• _Task objective_
The complete set of records should be given again verbatim.
- - -
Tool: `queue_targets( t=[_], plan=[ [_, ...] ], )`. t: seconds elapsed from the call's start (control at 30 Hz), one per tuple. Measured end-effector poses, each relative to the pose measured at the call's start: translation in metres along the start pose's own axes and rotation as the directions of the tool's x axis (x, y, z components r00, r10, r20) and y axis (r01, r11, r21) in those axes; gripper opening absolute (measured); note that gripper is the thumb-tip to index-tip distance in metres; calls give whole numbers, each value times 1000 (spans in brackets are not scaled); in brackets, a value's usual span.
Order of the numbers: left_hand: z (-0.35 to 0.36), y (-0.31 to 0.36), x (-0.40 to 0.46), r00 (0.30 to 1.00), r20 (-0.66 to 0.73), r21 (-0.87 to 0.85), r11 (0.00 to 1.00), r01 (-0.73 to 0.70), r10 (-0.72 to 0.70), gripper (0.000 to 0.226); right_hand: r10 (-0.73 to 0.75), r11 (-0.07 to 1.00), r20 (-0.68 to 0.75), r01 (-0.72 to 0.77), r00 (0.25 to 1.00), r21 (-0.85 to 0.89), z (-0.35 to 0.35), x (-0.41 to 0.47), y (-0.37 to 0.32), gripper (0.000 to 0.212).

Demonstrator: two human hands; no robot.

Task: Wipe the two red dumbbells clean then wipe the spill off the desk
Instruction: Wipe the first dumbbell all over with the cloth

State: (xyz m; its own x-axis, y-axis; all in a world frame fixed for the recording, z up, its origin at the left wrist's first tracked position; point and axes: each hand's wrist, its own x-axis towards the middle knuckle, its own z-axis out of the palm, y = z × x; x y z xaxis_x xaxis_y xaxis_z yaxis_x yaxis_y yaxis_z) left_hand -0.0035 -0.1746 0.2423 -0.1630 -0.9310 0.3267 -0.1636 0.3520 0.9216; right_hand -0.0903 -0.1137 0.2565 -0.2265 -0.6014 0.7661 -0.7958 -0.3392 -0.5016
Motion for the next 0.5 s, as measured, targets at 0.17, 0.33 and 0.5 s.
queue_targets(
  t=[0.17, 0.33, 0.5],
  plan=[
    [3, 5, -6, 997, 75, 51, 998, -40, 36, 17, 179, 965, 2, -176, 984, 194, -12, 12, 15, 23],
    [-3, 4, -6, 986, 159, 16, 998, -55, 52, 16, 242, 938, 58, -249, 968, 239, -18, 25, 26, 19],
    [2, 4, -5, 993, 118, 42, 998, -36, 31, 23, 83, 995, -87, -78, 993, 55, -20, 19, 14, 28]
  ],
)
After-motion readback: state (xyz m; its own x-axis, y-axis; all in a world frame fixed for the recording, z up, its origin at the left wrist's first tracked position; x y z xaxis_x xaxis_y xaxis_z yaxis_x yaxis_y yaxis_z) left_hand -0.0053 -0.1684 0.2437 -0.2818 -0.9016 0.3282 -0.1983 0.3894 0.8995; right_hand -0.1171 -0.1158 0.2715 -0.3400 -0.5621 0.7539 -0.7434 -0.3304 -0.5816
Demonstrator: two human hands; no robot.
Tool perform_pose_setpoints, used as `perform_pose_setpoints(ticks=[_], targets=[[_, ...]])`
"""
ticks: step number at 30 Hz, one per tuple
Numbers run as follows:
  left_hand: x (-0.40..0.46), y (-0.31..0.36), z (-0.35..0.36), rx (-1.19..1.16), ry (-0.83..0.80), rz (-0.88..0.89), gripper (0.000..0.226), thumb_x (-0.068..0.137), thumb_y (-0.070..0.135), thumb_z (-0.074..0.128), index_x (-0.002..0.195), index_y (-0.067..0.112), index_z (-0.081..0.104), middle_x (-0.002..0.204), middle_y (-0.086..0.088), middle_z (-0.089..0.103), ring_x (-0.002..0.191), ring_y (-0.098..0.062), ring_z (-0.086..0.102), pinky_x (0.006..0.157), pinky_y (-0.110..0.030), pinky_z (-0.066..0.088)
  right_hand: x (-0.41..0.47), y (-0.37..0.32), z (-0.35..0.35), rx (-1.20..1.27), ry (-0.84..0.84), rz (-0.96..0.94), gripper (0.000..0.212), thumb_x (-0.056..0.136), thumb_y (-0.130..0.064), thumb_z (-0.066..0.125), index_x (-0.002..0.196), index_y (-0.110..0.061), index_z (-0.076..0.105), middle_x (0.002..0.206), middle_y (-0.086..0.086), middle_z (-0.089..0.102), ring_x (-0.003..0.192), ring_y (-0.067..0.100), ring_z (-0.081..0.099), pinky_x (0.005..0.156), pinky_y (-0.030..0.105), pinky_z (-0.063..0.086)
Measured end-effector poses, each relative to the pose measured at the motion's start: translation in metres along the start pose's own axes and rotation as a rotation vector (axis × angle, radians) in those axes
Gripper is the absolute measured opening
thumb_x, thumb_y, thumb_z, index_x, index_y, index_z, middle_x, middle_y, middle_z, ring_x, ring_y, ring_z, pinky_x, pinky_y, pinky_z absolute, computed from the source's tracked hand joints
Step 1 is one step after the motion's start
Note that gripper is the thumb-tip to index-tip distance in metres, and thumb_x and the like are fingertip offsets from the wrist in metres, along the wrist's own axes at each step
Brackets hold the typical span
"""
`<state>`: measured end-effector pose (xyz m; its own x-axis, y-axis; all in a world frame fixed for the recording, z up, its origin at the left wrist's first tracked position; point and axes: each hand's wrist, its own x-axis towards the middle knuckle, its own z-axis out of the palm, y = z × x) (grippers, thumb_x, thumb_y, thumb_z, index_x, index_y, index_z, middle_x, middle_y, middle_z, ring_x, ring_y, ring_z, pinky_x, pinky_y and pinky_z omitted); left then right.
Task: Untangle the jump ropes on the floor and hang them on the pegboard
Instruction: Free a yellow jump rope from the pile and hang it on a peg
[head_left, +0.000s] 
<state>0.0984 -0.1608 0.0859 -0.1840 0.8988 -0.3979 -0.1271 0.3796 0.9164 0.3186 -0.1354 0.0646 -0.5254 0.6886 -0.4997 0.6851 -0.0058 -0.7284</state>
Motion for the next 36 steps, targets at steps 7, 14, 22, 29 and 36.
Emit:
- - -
• _Exercise output_
Tool: `queue_targets( t=[_], plan=[ [_, ...] ], )`. t: seconds elapsed from the call's start (control at 30 Hz), one per tuple. Measured end-effector poses, each relative to the pose measured at the call's start: translation in metres along the start pose's own axes and rotation as the directions of the tool's x axis (x, y, z components r00, r10, r20) and y axis (r01, r11, r21) in those axes; gripper opening absolute (measured); note that gripper is the thumb-tip to index-tip distance in metres; calls give whole numbers, each value times 1000 (spans in brackets are not scaled); in brackets, a value's usual span.
Order of the numbers: left_hand: z (-0.35 to 0.36), y (-0.31 to 0.36), x (-0.40 to 0.46), r00 (0.30 to 1.00), r20 (-0.66 to 0.73), r21 (-0.87 to 0.85), r11 (0.00 to 1.00), r01 (-0.73 to 0.70), r10 (-0.72 to 0.70), gripper (0.000 to 0.226); right_hand: r10 (-0.73 to 0.75), r11 (-0.07 to 1.00), r20 (-0.68 to 0.75), r01 (-0.72 to 0.77), r00 (0.25 to 1.00), r21 (-0.85 to 0.89), z (-0.35 to 0.35), x (-0.41 to 0.47), y (-0.37 to 0.32), gripper (0.000 to 0.212).

Demonstrator: two human hands; no robot.

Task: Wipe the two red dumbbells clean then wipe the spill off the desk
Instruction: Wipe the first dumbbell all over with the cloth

State: (xyz m; its own x-axis, y-axis; all in a world frame fixed for the recording, z up, its origin at the left wrist's first tracked position; point and axes: each hand's wrist, its own x-axis towards the middle knuckle, its own z-axis out of the palm, y = z × x; x y z xaxis_x xaxis_y xaxis_z yaxis_x yaxis_y yaxis_z) left_hand -0.0035 -0.1746 0.2423 -0.1630 -0.9310 0.3267 -0.1636 0.3520 0.9216; right_hand -0.0903 -0.1137 0.2565 -0.2265 -0.6014 0.7661 -0.7958 -0.3392 -0.5016
Motion for the next 0.5 s, as measured, targets at 0.17, 0.33 and 0.5 s.
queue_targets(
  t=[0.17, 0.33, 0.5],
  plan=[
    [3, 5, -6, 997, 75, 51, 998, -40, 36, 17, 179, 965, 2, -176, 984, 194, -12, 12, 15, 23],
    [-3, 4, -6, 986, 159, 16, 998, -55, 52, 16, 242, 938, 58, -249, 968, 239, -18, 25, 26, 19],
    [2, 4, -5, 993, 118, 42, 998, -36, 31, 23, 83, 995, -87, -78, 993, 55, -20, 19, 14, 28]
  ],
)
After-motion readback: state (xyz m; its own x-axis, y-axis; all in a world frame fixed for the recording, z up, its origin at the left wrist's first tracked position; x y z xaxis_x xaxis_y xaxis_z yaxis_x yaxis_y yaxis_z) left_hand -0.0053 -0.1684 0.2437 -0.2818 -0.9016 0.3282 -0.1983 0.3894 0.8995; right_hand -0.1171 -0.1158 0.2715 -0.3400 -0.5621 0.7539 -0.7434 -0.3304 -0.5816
Demonstrator: two human hands; no robot.
Tool perform_pose_setpoints, used as `perform_pose_setpoints(ticks=[_], targets=[[_, ...]])`
"""
ticks: step number at 30 Hz, one per tuple
Numbers run as follows:
  left_hand: x (-0.40..0.46), y (-0.31..0.36), z (-0.35..0.36), rx (-1.19..1.16), ry (-0.83..0.80), rz (-0.88..0.89), gripper (0.000..0.226), thumb_x (-0.068..0.137), thumb_y (-0.070..0.135), thumb_z (-0.074..0.128), index_x (-0.002..0.195), index_y (-0.067..0.112), index_z (-0.081..0.104), middle_x (-0.002..0.204), middle_y (-0.086..0.088), middle_z (-0.089..0.103), ring_x (-0.002..0.191), ring_y (-0.098..0.062), ring_z (-0.086..0.102), pinky_x (0.006..0.157), pinky_y (-0.110..0.030), pinky_z (-0.066..0.088)
  right_hand: x (-0.41..0.47), y (-0.37..0.32), z (-0.35..0.35), rx (-1.20..1.27), ry (-0.84..0.84), rz (-0.96..0.94), gripper (0.000..0.212), thumb_x (-0.056..0.136), thumb_y (-0.130..0.064), thumb_z (-0.066..0.125), index_x (-0.002..0.196), index_y (-0.110..0.061), index_z (-0.076..0.105), middle_x (0.002..0.206), middle_y (-0.086..0.086), middle_z (-0.089..0.102), ring_x (-0.003..0.192), ring_y (-0.067..0.100), ring_z (-0.081..0.099), pinky_x (0.005..0.156), pinky_y (-0.030..0.105), pinky_z (-0.063..0.086)
Measured end-effector poses, each relative to the pose measured at the motion's start: translation in metres along the start pose's own axes and rotation as a rotation vector (axis × angle, radians) in those axes
Gripper is the absolute measured opening
thumb_x, thumb_y, thumb_z, index_x, index_y, index_z, middle_x, middle_y, middle_z, ring_x, ring_y, ring_z, pinky_x, pinky_y, pinky_z absolute, computed from the source's tracked hand joints
Step 1 is one step after the motion's start
Note that gripper is the thumb-tip to index-tip distance in metres, and thumb_x and the like are fingertip offsets from the wrist in metres, along the wrist's own axes at each step
Brackets hold the typical span
"""
`<state>`: measured end-effector pose (xyz m; its own x-axis, y-axis; all in a world frame fixed for the recording, z up, its origin at the left wrist's first tracked position; point and axes: each hand's wrist, its own x-axis towards the middle knuckle, its own z-axis out of the palm, y = z × x) (grippers, thumb_x, thumb_y, thumb_z, index_x, index_y, index_z, middle_x, middle_y, middle_z, ring_x, ring_y, ring_z, pinky_x, pinky_y and pinky_z omitted); left then right.
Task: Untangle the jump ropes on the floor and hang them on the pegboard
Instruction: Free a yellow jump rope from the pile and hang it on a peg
[head_left, +0.000s] 
<state>0.0984 -0.1608 0.0859 -0.1840 0.8988 -0.3979 -0.1271 0.3796 0.9164 0.3186 -0.1354 0.0646 -0.5254 0.6886 -0.4997 0.6851 -0.0058 -0.7284</state>
Motion for the next 36 steps, targets at steps 7, 14, 22, 29 and 36.
Emit:

With that, the exercise is done.